Aunque nuestro consciente insista en reconocer atávicas figuras sugeridas en el fondo de las pinturas, el alma será quien disfrute divagando entre los pincelazos que aseguran el ingreso al entrópico universo Deolartiano. Y ésta es una de aquellas oportunidades.

Pablo Picasso solía decir que las musas eran reales, pero tenían que encontrar al artista trabajando. El ameno recorrido por esta sala confirma las visitas de las musas y su permanencia, rondando a Carlos Deolarte, invitándole de aquelarre en aquelarre, a producir más y más, sin detrimento alguno en la calidad de sus propuestas. Antes bien, al contrario.

Puede el visitante proponer sus propios caminos para apreciar la obra de Carlos Deolarte, y en todos ellos encontrará la exquisitez como elemento común. Aquella sobriedad de trazos, que parecieran de repente anárquicos o casuales, vienen acompañados de la sutil evocación del orden, cualquier cosa que esto signifique en cualquiera de las culturas con las que él se relaciona.
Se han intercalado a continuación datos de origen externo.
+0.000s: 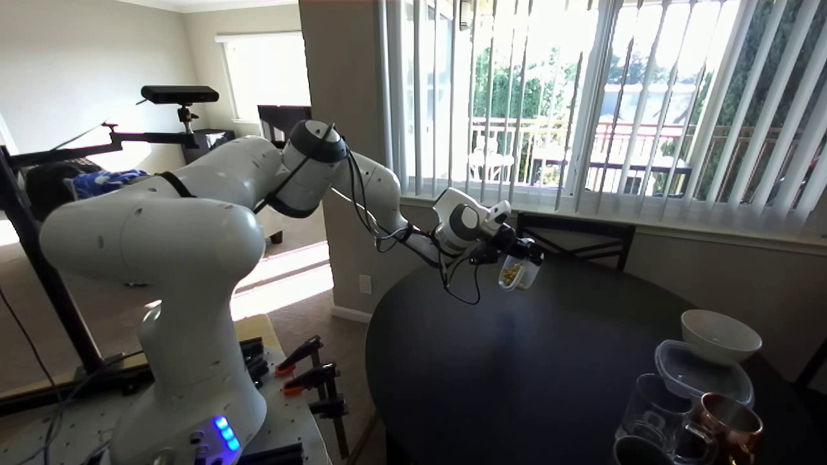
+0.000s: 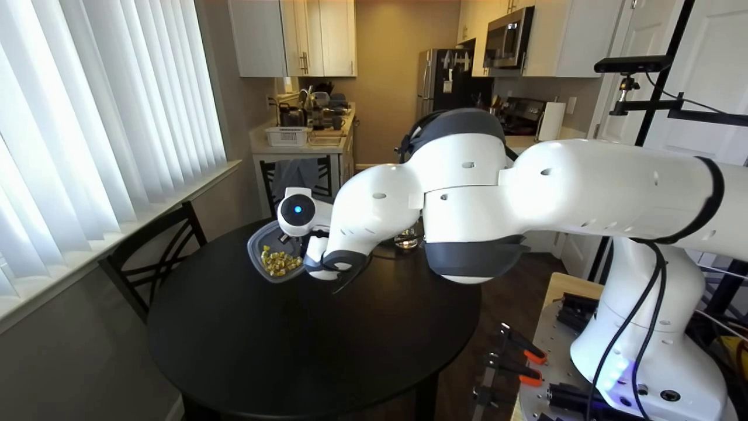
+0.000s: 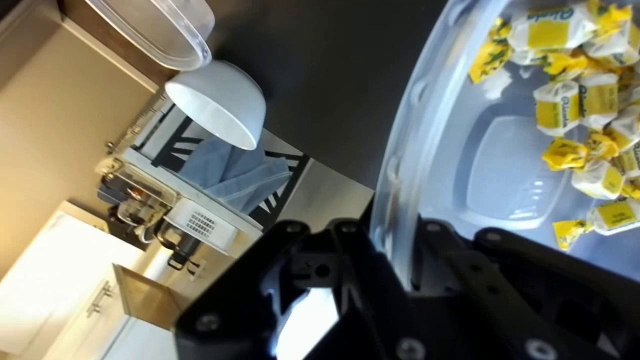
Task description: Pour the contents from the bowl onto the table
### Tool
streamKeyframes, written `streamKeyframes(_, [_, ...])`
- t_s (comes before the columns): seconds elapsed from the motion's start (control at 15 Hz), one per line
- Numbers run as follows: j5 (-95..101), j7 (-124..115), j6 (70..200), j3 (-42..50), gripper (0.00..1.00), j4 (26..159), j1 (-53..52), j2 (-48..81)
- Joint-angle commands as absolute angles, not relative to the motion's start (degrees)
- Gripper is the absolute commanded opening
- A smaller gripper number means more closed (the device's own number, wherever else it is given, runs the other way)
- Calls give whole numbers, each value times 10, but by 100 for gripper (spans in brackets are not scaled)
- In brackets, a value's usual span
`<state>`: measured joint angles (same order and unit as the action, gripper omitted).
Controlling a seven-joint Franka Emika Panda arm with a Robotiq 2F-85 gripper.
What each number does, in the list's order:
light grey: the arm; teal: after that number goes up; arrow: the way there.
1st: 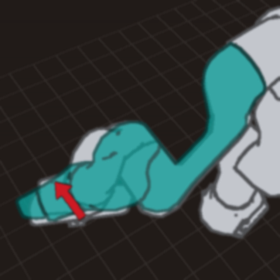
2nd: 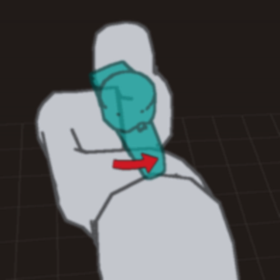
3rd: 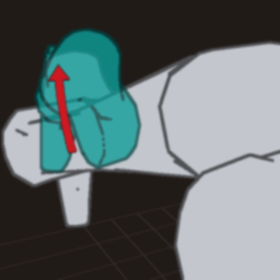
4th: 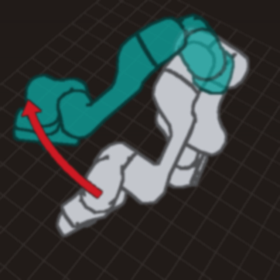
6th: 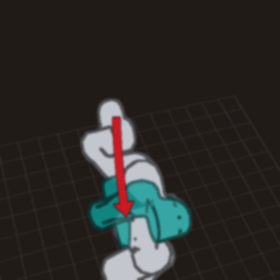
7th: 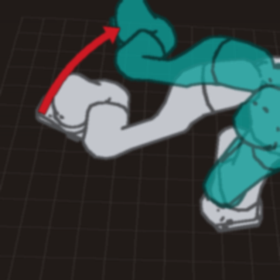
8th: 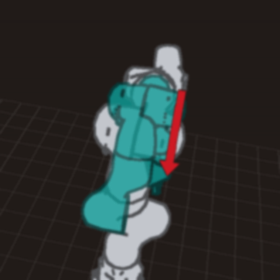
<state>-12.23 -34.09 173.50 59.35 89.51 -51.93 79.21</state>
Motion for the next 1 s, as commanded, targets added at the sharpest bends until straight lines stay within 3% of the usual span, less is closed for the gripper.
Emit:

En el universo deolartiano, el misticismo de las culturas prehispánicas interactúa con las mitologías europeas, cosmovisiones asiáticas dialogan con la posmodernidad occidental, imaginarios cotidianos hacen de la realidad un híbrido polícromo, que resulta ser aquel espejo donde puede uno asomarse a un cosmopolitismo que nos incluye. Sus pinturas, ricas narraciones visuales, van más allá de lo que expresan, comenzando desde los sugerentes títulos, que saludan al observador, pasando por los trazos y los fondos, para terminar con una sutil despedida al dejar de observar aquellos cuadros que parecieran tomar vida, dejándonos con la tentación de retornar a dialogar.

Queda, pues, abierta la invitación a degustar de la obra de Carlos Deolarte, desde cualquiera de las perspectivas o actitudes que se quiera. Saborear y reflexionar sobre estas obras será lo que se haga al abandonar la sala, cediendo a la tentación de regresar para seguir dialogando con ellas.